◆ REQUIRED WORK ◆
Only one stretch of the data below is needed. Output the lines from the one with "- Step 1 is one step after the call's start" up to and including the one with "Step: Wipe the", exactly as they stand.

◆ DATA SUPPLIED ◆
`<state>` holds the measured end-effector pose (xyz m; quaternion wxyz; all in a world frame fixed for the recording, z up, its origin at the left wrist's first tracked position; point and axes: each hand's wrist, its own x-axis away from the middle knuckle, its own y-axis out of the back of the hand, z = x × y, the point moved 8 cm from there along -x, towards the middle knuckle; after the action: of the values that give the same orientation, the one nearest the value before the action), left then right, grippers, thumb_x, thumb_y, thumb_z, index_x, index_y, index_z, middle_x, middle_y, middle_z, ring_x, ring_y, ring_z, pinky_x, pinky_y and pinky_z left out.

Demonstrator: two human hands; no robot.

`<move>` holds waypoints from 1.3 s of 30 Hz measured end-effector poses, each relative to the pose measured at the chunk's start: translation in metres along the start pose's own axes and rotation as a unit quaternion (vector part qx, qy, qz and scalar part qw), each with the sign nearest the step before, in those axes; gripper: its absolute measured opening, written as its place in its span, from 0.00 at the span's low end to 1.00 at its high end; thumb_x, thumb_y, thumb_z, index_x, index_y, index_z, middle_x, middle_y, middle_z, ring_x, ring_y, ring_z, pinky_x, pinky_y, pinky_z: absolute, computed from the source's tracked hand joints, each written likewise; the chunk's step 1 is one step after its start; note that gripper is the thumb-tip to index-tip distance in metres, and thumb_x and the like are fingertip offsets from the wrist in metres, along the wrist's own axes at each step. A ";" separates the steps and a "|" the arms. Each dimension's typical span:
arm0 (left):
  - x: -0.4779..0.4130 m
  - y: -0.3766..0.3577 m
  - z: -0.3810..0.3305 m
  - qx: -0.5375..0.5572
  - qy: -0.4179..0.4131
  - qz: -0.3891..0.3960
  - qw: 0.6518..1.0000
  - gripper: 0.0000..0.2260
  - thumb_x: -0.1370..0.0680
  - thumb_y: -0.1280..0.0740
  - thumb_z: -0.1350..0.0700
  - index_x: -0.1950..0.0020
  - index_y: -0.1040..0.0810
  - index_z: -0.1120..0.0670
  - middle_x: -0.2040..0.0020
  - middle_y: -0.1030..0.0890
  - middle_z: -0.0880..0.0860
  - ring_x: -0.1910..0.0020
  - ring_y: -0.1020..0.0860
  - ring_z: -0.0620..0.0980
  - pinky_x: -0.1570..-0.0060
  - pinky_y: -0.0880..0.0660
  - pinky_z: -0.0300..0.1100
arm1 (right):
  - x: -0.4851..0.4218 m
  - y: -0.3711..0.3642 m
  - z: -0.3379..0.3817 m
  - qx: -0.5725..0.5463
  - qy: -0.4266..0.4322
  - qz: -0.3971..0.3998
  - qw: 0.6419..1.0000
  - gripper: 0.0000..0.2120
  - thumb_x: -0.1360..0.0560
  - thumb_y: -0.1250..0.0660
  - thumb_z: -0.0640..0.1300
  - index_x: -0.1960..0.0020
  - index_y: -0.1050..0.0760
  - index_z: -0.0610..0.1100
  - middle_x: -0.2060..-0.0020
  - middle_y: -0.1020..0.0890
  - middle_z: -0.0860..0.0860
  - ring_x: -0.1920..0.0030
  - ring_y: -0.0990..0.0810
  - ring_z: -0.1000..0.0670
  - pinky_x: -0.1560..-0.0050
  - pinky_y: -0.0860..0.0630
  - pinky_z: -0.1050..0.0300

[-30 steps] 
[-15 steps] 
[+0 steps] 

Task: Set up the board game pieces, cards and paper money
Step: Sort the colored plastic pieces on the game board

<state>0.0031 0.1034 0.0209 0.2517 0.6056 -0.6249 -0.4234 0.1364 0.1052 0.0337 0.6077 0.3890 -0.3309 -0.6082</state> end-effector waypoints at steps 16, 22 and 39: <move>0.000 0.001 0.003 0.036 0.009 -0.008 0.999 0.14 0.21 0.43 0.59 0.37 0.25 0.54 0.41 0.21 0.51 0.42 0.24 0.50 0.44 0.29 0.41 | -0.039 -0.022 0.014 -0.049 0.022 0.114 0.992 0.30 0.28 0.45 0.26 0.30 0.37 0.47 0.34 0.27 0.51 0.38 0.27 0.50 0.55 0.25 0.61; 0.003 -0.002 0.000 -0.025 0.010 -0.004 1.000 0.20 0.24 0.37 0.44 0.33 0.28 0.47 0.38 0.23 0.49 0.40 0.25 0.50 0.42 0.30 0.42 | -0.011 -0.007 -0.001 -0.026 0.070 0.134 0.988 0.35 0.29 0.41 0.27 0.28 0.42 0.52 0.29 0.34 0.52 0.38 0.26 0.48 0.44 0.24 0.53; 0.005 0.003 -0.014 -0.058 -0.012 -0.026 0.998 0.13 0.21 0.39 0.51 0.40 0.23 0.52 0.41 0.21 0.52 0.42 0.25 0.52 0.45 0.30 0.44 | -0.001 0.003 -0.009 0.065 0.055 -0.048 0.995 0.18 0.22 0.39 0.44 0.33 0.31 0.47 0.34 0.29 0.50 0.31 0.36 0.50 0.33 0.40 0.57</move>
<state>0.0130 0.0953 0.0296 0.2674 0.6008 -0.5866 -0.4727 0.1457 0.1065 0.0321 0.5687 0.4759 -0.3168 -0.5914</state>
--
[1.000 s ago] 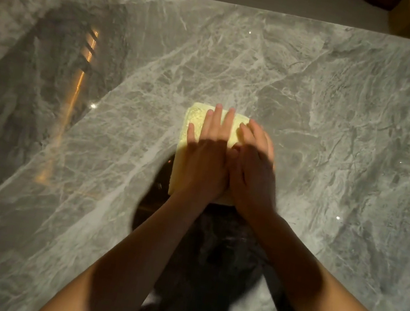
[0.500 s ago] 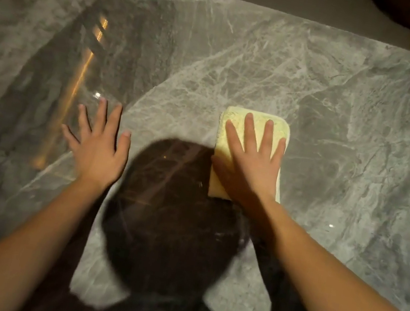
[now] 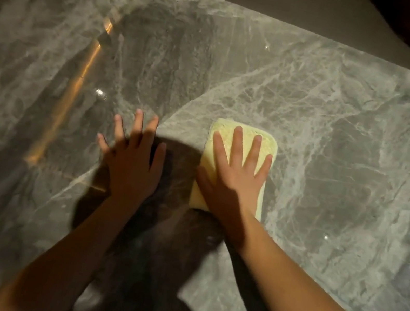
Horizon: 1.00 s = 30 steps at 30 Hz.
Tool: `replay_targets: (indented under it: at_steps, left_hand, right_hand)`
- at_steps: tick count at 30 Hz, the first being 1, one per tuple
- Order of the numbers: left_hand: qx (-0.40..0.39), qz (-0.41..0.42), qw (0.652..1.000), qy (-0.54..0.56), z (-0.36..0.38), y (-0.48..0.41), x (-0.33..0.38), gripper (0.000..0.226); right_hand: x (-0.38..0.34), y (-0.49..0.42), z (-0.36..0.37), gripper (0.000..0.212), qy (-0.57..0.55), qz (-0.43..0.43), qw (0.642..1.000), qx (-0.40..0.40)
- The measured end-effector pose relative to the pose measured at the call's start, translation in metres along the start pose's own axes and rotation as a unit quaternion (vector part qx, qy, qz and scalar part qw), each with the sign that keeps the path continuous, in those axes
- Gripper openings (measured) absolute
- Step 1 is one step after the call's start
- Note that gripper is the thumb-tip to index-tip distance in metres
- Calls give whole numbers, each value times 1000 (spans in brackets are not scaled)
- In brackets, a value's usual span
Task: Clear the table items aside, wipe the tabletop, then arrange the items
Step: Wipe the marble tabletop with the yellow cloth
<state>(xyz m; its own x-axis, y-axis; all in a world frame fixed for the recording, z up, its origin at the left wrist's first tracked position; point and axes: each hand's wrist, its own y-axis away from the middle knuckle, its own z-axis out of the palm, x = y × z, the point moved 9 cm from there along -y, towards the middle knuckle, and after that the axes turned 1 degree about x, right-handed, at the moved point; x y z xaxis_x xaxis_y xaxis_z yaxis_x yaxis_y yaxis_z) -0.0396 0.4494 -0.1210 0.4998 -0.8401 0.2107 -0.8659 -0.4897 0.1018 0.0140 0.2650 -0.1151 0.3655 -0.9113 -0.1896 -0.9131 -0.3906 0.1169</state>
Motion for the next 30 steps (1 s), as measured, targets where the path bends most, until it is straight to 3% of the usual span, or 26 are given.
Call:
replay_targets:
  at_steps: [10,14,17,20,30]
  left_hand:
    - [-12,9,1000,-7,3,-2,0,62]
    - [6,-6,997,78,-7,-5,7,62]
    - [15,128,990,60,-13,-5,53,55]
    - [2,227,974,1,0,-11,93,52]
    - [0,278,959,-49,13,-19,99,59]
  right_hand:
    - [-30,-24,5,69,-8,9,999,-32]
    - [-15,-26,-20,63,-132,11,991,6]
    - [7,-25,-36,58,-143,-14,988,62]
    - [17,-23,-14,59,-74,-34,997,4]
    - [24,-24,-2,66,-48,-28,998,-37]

◆ ANSWER SPACE ◆
- Step 1 is one step after the call's start
- Note that gripper is the thumb-tip to index-tip distance in metres
- Calls give whole numbers, each value times 1000 (spans in brackets are not scaled)
- In brackets, a value's usual span
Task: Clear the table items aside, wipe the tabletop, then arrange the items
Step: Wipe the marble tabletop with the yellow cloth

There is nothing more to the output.